WHAT TO PRODUCE: Which lines of the entries contain the string "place"? Copy each of them.

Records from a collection
=== Begin Enclosure ===

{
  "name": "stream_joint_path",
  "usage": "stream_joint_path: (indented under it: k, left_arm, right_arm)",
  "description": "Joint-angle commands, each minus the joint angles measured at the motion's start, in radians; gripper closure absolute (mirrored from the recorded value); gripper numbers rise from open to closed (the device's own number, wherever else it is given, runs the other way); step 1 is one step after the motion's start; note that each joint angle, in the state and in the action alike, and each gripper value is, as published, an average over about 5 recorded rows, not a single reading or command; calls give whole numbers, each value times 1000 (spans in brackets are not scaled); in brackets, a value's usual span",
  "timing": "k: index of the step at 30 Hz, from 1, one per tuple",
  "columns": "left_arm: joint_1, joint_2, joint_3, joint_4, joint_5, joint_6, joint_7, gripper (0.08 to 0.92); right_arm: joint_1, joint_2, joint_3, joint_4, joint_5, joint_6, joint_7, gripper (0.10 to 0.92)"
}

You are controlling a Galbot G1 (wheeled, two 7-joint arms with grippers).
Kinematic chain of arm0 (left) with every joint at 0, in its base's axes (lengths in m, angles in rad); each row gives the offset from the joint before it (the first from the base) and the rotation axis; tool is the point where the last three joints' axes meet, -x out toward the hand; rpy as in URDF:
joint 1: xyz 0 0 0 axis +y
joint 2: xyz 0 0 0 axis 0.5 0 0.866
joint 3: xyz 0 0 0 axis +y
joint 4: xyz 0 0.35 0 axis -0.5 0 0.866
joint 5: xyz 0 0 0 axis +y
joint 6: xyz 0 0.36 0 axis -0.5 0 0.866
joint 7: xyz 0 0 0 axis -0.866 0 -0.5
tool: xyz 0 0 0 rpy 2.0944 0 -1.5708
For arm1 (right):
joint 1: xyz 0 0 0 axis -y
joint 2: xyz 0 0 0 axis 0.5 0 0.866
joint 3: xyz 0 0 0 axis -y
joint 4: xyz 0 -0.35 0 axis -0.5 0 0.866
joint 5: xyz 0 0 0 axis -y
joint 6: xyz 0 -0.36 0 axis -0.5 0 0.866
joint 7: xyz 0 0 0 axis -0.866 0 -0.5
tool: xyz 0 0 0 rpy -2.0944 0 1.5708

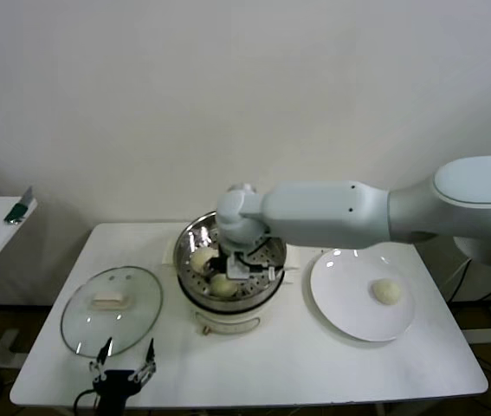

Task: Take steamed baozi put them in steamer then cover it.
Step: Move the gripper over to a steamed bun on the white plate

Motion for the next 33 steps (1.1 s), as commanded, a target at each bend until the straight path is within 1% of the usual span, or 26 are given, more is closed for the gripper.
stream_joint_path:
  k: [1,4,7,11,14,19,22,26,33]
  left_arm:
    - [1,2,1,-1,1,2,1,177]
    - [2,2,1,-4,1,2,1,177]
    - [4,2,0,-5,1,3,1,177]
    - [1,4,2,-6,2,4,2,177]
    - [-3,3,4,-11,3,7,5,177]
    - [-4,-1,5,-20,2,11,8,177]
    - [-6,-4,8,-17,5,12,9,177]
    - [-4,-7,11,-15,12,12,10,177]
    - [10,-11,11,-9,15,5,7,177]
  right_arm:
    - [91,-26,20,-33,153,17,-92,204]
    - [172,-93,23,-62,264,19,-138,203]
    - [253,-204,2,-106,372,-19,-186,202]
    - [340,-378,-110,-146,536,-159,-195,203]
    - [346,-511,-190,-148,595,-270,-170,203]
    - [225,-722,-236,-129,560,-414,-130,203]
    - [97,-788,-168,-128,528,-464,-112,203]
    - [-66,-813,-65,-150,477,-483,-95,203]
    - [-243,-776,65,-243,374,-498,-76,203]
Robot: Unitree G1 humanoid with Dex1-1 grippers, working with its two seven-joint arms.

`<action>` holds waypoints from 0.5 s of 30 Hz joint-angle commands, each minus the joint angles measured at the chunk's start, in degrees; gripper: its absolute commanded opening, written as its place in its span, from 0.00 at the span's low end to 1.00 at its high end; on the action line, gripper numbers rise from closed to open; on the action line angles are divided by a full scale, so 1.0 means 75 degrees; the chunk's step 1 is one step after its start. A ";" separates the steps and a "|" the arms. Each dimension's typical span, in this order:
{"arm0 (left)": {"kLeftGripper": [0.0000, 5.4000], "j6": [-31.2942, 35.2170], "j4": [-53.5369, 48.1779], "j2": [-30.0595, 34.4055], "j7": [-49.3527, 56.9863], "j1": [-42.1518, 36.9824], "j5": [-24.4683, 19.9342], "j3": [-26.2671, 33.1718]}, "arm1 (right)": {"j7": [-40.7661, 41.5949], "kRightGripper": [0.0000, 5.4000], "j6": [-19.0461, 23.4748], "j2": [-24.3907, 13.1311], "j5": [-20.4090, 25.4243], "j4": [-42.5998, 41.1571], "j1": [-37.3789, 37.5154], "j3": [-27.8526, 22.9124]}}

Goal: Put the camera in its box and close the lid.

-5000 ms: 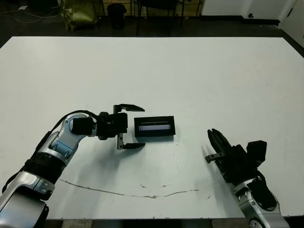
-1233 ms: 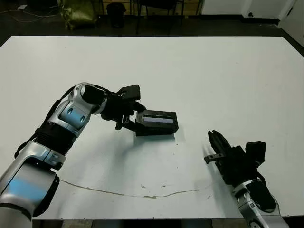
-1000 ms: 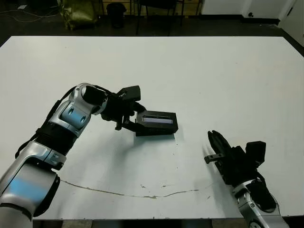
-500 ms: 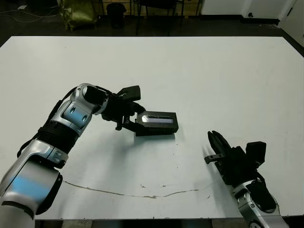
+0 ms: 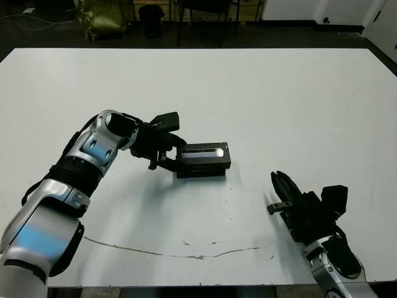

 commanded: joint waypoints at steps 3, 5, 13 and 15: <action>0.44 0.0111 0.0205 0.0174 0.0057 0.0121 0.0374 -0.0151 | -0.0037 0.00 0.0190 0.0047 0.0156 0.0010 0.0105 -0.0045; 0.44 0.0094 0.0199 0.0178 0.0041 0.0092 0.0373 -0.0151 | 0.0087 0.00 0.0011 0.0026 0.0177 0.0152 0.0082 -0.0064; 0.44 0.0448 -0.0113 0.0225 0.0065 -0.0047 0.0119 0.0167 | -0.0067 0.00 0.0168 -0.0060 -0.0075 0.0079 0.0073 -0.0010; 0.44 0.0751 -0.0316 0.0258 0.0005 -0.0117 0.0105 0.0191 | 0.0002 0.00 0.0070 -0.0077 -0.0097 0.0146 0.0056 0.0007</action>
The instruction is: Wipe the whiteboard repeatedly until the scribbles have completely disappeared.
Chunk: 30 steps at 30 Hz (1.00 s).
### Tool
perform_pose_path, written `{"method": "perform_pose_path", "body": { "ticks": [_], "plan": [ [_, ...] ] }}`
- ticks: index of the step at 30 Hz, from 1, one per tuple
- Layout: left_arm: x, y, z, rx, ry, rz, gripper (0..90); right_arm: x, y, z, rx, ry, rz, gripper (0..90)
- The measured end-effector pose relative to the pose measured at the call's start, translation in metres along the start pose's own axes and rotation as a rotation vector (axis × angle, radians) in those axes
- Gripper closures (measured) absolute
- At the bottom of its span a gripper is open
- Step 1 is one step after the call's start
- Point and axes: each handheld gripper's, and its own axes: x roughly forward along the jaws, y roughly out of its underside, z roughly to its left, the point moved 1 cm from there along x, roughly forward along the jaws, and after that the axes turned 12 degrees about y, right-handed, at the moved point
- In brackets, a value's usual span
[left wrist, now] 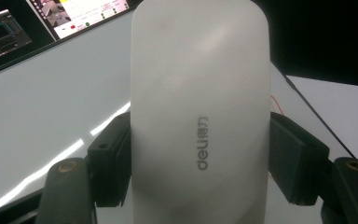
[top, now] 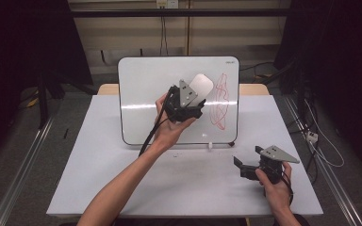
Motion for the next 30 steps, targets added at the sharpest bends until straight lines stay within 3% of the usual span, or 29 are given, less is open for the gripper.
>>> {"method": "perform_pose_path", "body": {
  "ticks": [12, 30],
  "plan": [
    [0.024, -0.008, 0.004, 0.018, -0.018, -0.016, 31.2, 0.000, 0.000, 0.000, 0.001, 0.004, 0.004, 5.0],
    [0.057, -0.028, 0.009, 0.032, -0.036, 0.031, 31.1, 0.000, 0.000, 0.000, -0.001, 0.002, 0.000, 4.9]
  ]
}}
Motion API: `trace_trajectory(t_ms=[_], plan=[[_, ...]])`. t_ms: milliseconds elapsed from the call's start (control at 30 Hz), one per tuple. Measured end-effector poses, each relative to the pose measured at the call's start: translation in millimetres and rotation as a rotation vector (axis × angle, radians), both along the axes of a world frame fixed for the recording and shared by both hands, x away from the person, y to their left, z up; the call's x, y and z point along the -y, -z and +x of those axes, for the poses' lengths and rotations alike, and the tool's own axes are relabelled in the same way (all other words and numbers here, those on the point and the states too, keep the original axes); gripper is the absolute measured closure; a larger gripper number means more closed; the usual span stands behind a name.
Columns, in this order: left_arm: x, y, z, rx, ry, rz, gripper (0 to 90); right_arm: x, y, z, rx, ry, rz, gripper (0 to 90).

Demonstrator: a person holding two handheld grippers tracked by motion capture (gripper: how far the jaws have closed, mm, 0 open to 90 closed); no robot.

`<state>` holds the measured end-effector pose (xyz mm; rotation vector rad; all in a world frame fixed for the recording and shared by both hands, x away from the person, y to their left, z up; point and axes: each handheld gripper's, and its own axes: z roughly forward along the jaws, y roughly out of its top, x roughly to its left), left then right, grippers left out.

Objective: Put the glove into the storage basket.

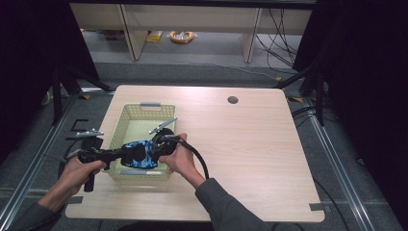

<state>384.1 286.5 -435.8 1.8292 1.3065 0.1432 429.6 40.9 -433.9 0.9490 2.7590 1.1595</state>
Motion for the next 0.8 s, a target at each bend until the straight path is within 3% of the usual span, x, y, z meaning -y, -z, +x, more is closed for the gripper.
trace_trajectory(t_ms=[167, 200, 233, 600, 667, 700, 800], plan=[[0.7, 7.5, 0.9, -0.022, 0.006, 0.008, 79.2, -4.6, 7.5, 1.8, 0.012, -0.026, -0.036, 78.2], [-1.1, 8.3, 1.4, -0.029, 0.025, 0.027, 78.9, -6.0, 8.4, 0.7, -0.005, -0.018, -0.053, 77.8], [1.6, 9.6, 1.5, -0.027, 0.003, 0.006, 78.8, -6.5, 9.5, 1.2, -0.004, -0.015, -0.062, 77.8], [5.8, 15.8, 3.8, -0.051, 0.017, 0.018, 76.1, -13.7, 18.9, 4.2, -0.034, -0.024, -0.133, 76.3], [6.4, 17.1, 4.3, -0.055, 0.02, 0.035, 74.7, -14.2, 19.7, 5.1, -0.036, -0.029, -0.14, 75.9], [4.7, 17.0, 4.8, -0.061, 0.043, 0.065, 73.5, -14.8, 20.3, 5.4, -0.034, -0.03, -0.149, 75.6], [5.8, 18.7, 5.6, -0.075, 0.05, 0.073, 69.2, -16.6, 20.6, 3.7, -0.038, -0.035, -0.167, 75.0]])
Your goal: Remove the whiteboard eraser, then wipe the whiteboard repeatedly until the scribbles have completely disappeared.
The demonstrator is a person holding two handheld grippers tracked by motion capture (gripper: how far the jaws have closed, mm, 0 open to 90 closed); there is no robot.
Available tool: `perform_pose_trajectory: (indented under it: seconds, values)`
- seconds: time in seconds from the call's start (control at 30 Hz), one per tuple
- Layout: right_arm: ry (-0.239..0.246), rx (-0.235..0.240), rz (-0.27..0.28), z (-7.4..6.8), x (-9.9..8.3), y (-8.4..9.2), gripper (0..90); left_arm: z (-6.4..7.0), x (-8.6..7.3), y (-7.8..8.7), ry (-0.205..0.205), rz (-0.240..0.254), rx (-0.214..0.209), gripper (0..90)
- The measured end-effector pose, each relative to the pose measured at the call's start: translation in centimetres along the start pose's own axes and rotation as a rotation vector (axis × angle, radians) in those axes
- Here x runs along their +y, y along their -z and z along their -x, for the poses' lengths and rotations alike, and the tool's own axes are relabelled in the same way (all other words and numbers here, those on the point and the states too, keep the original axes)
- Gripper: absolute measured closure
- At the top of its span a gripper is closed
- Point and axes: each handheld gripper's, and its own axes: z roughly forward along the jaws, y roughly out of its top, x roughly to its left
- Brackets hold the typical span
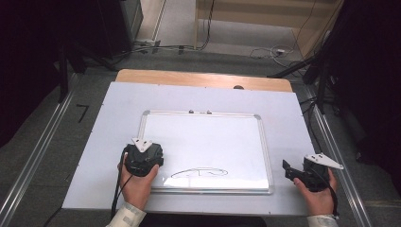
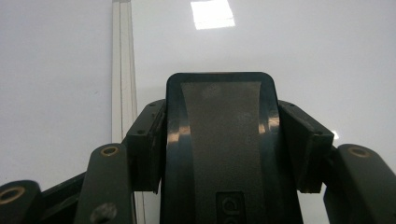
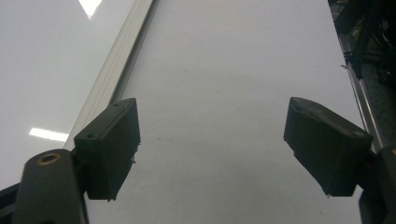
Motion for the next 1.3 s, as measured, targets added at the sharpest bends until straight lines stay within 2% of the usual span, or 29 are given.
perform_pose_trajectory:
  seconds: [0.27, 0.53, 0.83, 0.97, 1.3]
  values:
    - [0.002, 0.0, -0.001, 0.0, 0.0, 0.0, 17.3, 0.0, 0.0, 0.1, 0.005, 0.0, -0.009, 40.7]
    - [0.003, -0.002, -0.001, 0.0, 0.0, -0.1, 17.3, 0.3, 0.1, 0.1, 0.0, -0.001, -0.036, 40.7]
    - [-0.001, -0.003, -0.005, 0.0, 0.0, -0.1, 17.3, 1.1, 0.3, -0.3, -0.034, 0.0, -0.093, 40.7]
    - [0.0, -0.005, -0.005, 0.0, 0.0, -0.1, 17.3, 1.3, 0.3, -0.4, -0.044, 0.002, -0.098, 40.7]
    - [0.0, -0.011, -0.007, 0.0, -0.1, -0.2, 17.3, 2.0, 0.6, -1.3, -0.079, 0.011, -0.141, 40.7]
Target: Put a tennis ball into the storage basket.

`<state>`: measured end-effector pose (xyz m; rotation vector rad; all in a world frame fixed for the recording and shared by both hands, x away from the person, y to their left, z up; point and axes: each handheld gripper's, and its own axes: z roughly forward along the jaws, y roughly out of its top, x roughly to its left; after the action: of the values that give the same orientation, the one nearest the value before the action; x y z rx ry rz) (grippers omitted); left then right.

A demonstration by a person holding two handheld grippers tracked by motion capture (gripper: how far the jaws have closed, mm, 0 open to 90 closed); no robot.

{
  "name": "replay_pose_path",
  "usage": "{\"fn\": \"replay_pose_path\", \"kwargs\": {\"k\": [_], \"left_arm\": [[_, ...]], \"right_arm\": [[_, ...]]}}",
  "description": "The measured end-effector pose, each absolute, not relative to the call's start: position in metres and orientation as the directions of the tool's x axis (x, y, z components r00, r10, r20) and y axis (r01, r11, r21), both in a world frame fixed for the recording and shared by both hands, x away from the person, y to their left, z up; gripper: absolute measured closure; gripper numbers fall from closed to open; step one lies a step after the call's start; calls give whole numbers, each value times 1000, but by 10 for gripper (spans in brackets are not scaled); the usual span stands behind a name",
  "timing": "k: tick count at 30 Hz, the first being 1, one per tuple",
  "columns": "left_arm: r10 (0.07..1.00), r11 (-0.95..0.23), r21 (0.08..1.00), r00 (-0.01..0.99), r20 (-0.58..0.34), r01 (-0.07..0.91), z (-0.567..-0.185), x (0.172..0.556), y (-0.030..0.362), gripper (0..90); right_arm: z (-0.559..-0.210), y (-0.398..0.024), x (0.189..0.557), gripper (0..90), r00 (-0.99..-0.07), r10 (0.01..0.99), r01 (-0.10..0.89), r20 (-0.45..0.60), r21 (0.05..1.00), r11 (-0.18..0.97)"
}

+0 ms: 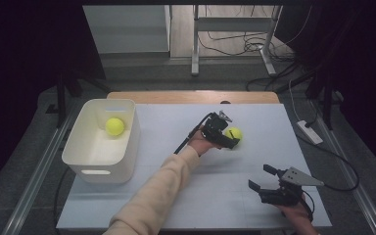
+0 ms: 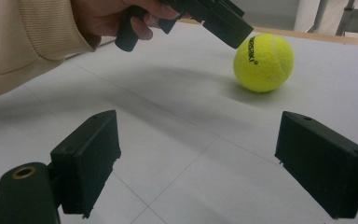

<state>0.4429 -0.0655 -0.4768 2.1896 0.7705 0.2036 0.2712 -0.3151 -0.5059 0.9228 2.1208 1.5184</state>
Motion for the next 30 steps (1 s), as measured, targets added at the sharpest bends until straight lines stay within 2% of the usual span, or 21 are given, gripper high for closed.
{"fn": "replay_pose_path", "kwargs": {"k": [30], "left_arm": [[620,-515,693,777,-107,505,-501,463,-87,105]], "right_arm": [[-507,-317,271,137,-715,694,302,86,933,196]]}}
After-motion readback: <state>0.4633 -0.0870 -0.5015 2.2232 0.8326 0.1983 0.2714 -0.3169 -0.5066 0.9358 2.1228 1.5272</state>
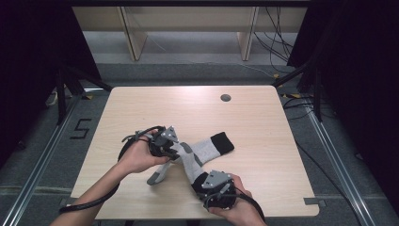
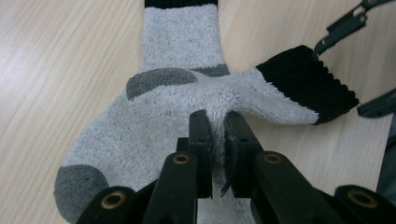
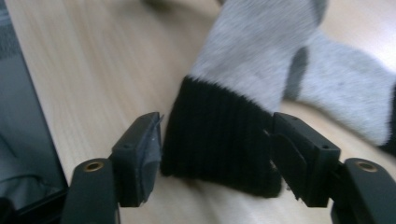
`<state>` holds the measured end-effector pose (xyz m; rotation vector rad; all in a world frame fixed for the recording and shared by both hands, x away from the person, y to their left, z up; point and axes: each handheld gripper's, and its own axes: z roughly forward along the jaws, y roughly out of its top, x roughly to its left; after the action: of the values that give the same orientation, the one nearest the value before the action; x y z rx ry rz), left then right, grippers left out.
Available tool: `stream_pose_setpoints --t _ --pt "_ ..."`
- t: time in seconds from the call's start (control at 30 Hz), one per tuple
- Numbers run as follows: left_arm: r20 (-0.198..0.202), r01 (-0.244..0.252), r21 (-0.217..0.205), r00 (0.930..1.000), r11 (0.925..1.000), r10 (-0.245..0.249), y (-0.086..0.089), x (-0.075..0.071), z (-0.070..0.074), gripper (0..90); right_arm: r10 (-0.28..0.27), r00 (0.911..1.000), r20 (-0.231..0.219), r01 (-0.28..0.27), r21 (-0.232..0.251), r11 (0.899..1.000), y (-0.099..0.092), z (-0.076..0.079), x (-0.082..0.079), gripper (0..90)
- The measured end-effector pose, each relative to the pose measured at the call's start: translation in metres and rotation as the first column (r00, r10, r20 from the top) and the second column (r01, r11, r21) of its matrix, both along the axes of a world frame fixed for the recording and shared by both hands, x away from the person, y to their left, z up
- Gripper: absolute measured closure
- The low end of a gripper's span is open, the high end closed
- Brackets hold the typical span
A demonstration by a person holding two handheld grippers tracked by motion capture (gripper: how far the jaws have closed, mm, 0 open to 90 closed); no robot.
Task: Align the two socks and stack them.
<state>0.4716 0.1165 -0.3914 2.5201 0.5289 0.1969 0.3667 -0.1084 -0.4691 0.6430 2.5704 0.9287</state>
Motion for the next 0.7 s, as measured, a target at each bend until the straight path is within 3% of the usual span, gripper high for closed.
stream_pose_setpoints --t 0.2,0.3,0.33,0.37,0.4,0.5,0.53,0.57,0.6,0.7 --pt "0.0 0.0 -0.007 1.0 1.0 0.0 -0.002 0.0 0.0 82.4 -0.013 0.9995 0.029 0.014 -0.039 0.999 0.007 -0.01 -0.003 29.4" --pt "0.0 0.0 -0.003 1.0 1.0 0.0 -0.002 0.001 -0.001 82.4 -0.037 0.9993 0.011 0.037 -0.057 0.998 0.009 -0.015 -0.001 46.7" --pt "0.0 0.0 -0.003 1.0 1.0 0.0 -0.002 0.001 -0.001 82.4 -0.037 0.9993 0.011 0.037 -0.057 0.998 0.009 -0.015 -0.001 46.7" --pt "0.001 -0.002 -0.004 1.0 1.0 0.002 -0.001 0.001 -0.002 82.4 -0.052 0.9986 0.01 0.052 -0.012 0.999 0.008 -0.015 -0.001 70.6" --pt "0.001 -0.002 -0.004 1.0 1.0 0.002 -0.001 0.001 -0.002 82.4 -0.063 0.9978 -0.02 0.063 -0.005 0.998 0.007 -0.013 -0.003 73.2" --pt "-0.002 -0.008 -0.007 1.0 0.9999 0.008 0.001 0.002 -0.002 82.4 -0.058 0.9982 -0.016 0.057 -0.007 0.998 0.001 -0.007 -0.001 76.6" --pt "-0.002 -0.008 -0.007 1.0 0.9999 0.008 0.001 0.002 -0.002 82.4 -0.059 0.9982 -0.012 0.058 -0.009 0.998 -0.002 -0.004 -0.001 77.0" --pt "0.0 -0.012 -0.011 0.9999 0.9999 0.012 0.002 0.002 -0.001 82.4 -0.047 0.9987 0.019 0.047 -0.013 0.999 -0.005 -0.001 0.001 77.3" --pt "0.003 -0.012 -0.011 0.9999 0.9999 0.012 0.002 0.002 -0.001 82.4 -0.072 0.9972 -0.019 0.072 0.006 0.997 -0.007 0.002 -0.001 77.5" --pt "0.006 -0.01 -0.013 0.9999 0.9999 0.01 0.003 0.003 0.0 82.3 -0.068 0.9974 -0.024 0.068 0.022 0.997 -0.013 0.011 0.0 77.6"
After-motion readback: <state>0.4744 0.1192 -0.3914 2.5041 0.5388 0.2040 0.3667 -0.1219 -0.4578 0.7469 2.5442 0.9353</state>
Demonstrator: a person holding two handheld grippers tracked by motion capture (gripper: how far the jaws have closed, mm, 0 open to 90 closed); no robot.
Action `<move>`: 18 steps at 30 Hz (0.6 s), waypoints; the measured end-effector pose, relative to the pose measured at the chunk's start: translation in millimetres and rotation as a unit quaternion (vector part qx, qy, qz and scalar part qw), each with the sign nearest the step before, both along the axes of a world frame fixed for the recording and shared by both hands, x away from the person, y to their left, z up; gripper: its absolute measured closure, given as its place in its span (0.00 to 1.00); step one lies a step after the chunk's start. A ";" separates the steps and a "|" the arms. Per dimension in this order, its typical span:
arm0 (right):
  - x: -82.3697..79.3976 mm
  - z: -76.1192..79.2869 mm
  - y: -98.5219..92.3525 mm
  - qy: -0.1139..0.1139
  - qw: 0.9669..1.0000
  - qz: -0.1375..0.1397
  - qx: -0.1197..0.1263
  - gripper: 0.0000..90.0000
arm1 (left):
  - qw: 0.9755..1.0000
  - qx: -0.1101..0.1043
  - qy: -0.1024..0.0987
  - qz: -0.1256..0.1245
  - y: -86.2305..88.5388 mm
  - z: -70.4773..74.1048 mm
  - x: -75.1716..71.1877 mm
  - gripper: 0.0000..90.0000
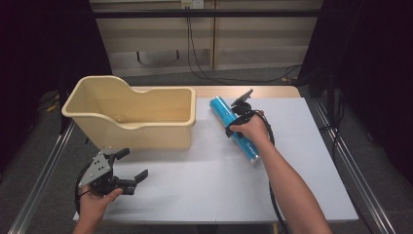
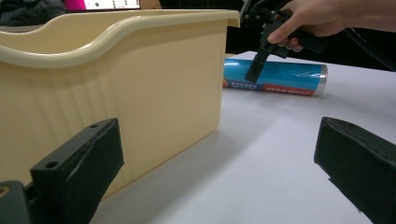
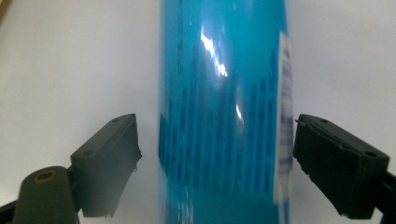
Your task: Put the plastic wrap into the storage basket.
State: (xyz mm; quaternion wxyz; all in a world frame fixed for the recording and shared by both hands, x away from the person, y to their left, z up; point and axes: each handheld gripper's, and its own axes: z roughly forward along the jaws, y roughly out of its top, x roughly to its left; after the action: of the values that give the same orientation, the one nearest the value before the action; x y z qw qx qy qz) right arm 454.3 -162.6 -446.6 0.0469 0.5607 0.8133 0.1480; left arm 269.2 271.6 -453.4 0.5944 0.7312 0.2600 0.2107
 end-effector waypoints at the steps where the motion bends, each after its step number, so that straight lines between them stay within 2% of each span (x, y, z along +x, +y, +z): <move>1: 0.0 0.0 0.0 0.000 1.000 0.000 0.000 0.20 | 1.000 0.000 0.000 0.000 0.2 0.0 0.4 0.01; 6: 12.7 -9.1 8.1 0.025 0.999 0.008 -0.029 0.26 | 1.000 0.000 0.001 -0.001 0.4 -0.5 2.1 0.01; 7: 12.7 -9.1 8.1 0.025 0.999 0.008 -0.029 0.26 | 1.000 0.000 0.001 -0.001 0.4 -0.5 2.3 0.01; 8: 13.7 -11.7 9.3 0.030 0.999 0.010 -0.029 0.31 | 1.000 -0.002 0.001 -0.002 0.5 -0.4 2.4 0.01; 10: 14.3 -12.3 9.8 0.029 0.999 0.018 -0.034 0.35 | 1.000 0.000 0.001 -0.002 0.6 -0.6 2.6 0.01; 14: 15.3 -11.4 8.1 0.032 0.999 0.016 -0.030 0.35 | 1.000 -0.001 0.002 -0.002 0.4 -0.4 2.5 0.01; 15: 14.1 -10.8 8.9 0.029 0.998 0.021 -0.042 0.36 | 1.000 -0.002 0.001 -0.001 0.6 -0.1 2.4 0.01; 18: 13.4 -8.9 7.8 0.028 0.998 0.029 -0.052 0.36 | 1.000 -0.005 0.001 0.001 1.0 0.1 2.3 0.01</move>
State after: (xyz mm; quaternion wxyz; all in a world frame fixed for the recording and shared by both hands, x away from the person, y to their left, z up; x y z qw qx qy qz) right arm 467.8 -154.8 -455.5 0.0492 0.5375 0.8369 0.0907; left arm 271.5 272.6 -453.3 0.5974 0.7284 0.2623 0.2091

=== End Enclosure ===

EXERCISE RESULT:
`<action>` holds waypoints from 0.5 s of 30 Hz joint-angle commands, each minus the joint angles measured at the chunk's start, in degrees; gripper: its absolute commanded opening, written as its place in its span, from 0.00 at the span's low end to 1.00 at its high end; on the action line, gripper numbers rise from closed to open; on the action line angles are divided by a full scale, so 1.0 means 75 degrees; the chunk's step 1 is one step after its start. A ";" separates the steps and a "|" the arms. Each dimension's typical span, in this order:
Action `<move>`: 18 steps at 30 Hz (0.6 s), waypoints; the measured end-effector pose, relative to the pose measured at the chunk's start: translation in millimetres and rotation as a unit quaternion (vector part qx, qy, qz and scalar part qw), each with the sign nearest the step before, both along the axes of a world frame fixed for the recording and shared by both hands, x away from the person, y to their left, z up; gripper: its absolute measured closure, given as its place in its span (0.00 to 1.00); step one lies a step after the chunk's start. A ";" separates the steps and a "|" the arms. Per dimension in this order, its typical span:

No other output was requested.